**Task details:** Select every line containing the word "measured" from the material, and copy those lines.

**Available data:**
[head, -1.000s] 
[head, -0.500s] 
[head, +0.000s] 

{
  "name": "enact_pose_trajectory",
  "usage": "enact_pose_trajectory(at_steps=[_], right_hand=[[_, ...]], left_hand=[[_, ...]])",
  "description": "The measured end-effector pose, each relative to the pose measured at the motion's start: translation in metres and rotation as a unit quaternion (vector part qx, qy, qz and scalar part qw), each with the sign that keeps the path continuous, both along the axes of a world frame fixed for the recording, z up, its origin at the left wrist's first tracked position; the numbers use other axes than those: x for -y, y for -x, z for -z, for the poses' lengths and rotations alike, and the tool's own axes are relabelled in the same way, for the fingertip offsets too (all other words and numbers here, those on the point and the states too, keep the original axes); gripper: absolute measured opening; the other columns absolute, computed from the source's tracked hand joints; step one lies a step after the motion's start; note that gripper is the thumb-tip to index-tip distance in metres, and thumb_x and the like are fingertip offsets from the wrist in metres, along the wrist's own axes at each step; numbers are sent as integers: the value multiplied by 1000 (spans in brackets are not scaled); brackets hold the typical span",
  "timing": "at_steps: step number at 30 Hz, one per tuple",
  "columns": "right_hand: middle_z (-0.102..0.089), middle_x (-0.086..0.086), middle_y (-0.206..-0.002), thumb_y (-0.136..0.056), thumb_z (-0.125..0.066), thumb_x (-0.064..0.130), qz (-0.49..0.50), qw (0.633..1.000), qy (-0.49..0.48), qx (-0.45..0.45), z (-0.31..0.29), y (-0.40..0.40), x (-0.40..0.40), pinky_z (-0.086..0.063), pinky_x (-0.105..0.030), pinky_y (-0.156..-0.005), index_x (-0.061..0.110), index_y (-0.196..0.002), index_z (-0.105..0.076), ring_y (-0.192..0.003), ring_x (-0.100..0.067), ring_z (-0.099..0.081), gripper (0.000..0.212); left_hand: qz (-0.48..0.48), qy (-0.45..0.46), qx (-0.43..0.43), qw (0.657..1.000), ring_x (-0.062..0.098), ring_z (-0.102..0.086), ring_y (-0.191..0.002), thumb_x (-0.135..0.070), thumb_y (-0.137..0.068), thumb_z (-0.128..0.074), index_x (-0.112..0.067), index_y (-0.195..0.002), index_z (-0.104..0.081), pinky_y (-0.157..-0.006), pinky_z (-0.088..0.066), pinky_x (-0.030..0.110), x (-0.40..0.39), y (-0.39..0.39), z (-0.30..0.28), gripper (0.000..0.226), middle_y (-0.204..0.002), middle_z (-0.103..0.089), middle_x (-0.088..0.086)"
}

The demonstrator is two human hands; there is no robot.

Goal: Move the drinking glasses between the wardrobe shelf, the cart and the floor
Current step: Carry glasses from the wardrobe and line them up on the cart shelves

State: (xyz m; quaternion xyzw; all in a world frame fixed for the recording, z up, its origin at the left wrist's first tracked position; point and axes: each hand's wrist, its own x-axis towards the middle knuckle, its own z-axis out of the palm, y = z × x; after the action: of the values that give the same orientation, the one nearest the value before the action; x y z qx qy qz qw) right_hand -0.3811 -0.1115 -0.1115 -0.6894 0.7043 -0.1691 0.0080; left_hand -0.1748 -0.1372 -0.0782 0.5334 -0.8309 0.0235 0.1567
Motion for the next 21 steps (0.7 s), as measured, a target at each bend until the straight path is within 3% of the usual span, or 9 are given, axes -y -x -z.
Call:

**Problem solution:**
  "description": "The measured end-effector pose, each relative to the pose measured at the motion's start: translation in metres and rotation as a unit quaternion (vector part qx, qy, qz and scalar part qw), each with the sign that keeps the path continuous, both along the axes of a world frame fixed for the recording, z up, its origin at the left wrist's first tracked position; the numbers use other axes than those: x for -y, y for -x, z for -z, for the poses' lengths and rotations alike, and the tool's own axes are relabelled in the same way, for the fingertip offsets too (all other words and numbers here, those on the point and the states too, keep the original axes); gripper: absolute measured opening; the other columns absolute, computed from the source's tracked hand joints; step one lies a step after the motion's start; note that gripper is the thumb-tip to index-tip distance in metres, and thumb_x and the like are fingertip offsets from the wrist in metres, along the wrist's own axes at each step; numbers are sent as integers: the value multiplied by 1000 (spans in brackets are not scaled); brackets hold the typical span",
Motion for the next 21 steps (0.7 s), as measured, a target at each bend until the straight path is within 3% of the usual span, or 9 are given, axes -y -x -z.

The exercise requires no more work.